What to do: Pull out every line in the data that has the string "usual" in it.

Segment Open

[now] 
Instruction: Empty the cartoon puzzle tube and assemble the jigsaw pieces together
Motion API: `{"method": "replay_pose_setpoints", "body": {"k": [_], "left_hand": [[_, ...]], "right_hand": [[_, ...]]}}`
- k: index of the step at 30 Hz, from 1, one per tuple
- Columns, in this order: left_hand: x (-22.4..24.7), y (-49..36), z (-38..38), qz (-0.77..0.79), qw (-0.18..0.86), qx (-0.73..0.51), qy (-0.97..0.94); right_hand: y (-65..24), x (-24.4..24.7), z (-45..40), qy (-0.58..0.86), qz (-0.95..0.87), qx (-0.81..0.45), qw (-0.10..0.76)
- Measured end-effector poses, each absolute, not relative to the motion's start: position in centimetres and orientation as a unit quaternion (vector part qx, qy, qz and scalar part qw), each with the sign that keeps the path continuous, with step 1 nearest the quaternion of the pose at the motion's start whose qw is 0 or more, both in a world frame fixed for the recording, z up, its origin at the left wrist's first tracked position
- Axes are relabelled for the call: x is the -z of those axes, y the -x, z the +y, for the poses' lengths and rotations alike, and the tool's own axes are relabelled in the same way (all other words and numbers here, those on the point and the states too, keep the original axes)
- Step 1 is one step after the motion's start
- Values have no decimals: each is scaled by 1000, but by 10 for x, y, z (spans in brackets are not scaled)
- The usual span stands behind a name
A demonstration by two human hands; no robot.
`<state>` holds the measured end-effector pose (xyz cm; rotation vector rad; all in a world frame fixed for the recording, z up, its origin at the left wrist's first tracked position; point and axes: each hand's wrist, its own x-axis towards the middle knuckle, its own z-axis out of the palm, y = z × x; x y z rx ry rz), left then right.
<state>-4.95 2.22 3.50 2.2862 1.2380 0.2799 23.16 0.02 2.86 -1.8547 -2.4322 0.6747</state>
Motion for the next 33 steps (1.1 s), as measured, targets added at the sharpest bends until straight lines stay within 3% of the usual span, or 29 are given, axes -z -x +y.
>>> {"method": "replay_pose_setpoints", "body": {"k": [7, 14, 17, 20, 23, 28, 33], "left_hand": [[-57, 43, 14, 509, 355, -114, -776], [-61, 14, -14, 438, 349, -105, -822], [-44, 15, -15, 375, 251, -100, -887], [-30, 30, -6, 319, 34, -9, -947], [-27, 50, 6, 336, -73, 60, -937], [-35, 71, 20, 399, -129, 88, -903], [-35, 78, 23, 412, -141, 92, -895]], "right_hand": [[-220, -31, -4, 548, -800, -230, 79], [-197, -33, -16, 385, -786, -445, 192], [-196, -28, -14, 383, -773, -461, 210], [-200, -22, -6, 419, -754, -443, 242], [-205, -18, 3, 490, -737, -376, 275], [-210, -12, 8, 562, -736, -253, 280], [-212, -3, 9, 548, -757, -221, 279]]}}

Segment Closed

Result of this task:
- The usual span stands behind a name
Motion for the next 33 steps (1.1 s), as measured, targets added at the sharpest bends until straight lines stay within 3% of the usual span, or 29 are given, axes -z -x +y.

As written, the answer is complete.